**WHAT YOU NEED TO DO**
From the records below, please repeat exactly the line that has "Is there any orange", the line that has "The same camera", and every line between them, and nothing else.

**ENTRIES SUPPLIED**
******************************
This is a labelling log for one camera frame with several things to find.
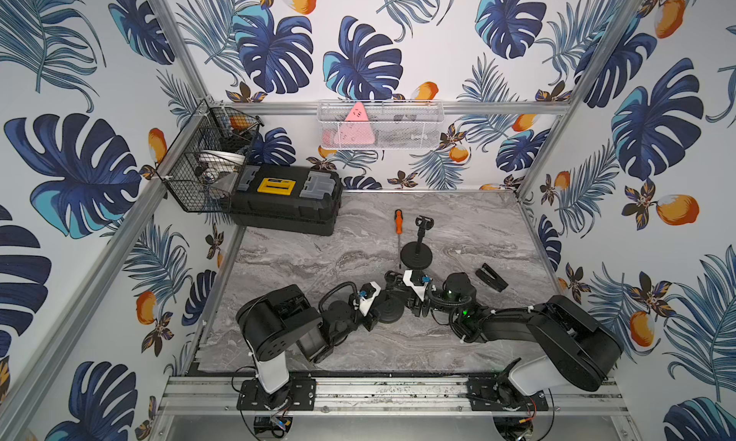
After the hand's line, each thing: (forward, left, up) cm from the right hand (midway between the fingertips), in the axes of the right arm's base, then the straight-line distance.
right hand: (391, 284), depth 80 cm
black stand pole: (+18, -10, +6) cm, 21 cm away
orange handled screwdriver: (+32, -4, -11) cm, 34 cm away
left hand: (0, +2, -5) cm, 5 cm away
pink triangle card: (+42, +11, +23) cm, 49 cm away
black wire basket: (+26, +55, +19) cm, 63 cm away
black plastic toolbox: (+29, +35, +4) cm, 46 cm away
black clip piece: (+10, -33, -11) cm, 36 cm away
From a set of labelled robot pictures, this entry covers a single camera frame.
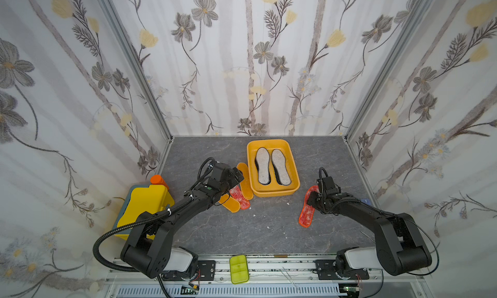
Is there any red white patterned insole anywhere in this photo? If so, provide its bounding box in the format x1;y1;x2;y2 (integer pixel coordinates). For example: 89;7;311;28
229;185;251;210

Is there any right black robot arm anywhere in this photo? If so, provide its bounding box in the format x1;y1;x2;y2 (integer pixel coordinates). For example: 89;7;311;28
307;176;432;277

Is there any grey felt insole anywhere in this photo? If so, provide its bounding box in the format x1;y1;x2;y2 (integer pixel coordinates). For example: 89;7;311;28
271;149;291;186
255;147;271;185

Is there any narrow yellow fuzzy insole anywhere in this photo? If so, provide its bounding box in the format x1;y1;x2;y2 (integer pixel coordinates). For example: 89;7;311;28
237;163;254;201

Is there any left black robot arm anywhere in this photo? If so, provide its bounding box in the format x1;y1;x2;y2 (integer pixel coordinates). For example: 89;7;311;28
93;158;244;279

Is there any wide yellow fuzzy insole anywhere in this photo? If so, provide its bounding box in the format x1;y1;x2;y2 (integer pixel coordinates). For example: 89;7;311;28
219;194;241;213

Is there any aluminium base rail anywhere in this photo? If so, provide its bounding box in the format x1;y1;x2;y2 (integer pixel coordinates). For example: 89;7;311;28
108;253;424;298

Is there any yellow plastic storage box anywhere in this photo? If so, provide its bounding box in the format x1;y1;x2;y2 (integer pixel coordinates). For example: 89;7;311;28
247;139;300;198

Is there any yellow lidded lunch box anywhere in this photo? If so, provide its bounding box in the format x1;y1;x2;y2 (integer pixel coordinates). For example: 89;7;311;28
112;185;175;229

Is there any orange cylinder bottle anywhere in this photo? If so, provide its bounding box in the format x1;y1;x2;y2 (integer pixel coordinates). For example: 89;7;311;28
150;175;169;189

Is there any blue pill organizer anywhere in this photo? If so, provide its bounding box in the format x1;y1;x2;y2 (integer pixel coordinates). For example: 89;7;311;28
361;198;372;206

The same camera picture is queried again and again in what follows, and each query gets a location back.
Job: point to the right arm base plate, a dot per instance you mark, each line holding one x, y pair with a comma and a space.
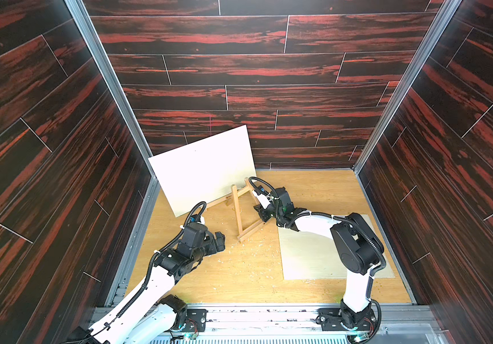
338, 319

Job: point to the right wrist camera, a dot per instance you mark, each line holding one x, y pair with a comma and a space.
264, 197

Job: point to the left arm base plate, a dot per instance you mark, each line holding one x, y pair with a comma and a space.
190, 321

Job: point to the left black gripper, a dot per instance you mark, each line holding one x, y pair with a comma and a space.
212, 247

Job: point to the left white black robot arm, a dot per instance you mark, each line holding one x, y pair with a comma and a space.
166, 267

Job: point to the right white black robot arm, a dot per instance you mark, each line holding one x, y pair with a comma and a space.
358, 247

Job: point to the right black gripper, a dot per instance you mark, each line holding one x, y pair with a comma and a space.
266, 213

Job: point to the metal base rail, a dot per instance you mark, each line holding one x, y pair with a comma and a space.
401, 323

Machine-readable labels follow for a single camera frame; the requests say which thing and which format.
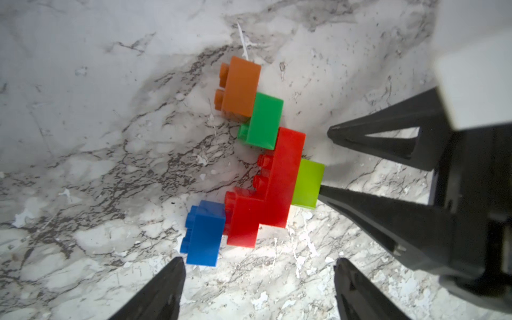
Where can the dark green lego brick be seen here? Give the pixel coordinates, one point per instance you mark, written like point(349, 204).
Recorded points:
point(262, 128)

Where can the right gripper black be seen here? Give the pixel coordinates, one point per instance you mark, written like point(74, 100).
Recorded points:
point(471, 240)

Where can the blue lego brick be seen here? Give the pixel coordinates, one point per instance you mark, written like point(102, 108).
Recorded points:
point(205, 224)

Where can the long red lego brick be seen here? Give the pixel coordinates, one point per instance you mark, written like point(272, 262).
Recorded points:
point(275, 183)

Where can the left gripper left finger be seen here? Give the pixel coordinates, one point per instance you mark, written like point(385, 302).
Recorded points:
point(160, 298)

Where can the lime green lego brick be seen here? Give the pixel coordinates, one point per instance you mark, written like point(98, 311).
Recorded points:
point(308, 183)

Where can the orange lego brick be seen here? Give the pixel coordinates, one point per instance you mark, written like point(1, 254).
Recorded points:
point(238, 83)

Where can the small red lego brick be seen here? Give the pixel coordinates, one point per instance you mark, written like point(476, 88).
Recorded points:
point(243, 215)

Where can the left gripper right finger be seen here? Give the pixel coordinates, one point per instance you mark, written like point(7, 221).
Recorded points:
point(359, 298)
******************************
**SOLUTION BELOW**
Is there any orange cylinder bottle anywhere in this photo? If so, provide its bounding box in the format x1;y1;x2;y2 (integer pixel coordinates). For example: 89;7;311;28
150;175;169;189

Is there any blue pill organizer anywhere in this photo? If so, provide its bounding box in the format x1;y1;x2;y2 (integer pixel coordinates). For example: 89;7;311;28
361;198;372;206

The same camera picture is queried again and again in what follows, and each query gets a location back.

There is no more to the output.